Has the NYTimes Lost Its Mind?

KINGSTON, NY, 16 December 2015—During this historic period of escalating global socioeconomic strife and heightened geopolitical turmoil, the Trends Research Institute is disappointed and dumbfounded by The New York Times’ massive transgender coverage in last Sunday’s edition

The world’s on edge: Terror attacks in Paris. Slaughter in San Bernardino. Equity markets in turmoil. Commodity prices at 16-year lows. Currencies crashing. China’s economy slowing. Venezuela’s inflation at 200 percent. Brazil in deep recession. Emerging markets in peril. Syria, Yemen, Libya, Iraq, Palestine, Israel, Lebanon… the Middle East is on fire and ready to explode.

Following the downing of a Russian bomber by Turkish jet fighters, the war of words keeps heating up between Russia and Turkey.

Ukraine, Burundi, Mali, Algeria, Nigeria, Congo, Sudan, Somalia… Boko Haram, Al Qaeda, Al-Nusra, ISIS, AQIM… revolutions, civil wars, hatred, revenge, attacks, counterattacks.

On the economic homefront, the latest big news hardly making the news that strikes at the very heart and pocketbook of America – once the “land of opportunity” – is that the once-solid middle class has shrunk to minority status: the rich got much richer, big companies merged bigger… and everyone else got poorer.

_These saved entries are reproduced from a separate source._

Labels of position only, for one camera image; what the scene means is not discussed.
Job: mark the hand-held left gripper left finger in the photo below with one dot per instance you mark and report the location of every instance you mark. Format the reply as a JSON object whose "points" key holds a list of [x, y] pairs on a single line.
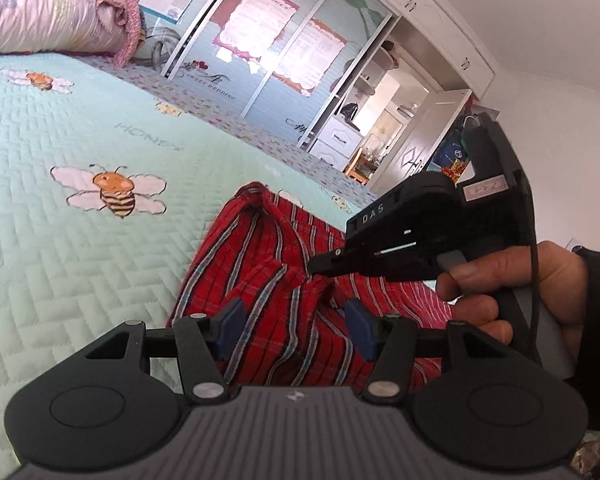
{"points": [[234, 325]]}

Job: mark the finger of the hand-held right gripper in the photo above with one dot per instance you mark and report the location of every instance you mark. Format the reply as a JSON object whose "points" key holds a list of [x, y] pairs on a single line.
{"points": [[340, 262]]}

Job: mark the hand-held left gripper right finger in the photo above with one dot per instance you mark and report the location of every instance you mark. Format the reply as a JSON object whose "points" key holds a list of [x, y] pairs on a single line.
{"points": [[358, 330]]}

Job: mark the red plaid shirt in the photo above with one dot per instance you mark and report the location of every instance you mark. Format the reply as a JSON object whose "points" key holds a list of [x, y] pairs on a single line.
{"points": [[280, 320]]}

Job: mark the person's right hand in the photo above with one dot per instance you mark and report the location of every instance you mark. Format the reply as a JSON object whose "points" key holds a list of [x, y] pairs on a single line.
{"points": [[562, 285]]}

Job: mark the hanging colourful bags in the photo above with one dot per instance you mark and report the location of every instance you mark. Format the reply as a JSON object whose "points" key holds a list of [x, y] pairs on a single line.
{"points": [[455, 157]]}

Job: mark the white room door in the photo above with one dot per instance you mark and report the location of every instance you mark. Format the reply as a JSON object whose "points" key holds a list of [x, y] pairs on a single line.
{"points": [[420, 145]]}

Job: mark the wooden chair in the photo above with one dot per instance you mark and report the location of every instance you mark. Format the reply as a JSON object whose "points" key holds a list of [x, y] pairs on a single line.
{"points": [[360, 167]]}

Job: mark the white drawer cabinet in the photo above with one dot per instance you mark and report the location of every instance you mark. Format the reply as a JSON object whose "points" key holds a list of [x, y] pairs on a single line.
{"points": [[335, 142]]}

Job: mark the black handbag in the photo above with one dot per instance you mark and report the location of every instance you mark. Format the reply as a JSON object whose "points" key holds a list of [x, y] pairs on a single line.
{"points": [[351, 111]]}

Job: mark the pink bordered poster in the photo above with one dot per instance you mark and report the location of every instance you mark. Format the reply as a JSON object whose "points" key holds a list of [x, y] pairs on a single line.
{"points": [[310, 55], [255, 22]]}

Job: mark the mint bee print bedspread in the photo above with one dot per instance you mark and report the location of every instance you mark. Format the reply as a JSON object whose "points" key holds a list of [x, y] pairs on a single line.
{"points": [[55, 260]]}

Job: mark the white sliding door wardrobe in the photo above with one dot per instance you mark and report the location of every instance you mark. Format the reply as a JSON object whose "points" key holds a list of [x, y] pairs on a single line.
{"points": [[250, 80]]}

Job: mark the pink knitted cloth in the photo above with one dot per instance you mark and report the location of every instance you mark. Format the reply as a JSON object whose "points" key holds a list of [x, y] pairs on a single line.
{"points": [[120, 5]]}

Yet, none of these issues or other earth-shaping events and factors leading to more wars, increased terrorism and global financial turmoil that have direct cause and effect on quality life for millions warranted a fraction of the in-depth reporting as did the five-page package that dominated Sunday’s New York Times: ” ‘A Whole New Being’ – How Kricket Nimmons Seized the Transgender Moment.”

“As trend forecasters, we rely on hard news and solid facts to identify the current events forming future trends,” said Gerald Celente, publisher of The Trends Journal and founder/director of the Trends Research Institute. “If I were one of those ‘inquiring minds that need to know’ about Kricket Nimmons, who he or she is or what he or she wants to be… or would like to become, I would have subscribed to The National Enquirer and not The New York Times,” Celente said.

“It is much more than a waste of money and a waste of time,” Celente concluded. “Expending grossly disproportionate resources on Sunday’s coverage of the sexual-identity struggle of one person, augmented by layers of multimedia and earlier content online and in print, is distracting society from the mega-trends shaping the future and their global, national and societal implications.”

Trend Forecast: With the print media world so devastated by cutbacks, society is reliant on outlets (such as The Times) with the resources to investigate and deliver original agenda-free reporting on the broader socioeconomic and geopolitical issues that affect so many at so many different levels. New media outlets that fill current print and broadcast news gaps with hard, trend-focused reporting will find large audiences and attract faithful followers.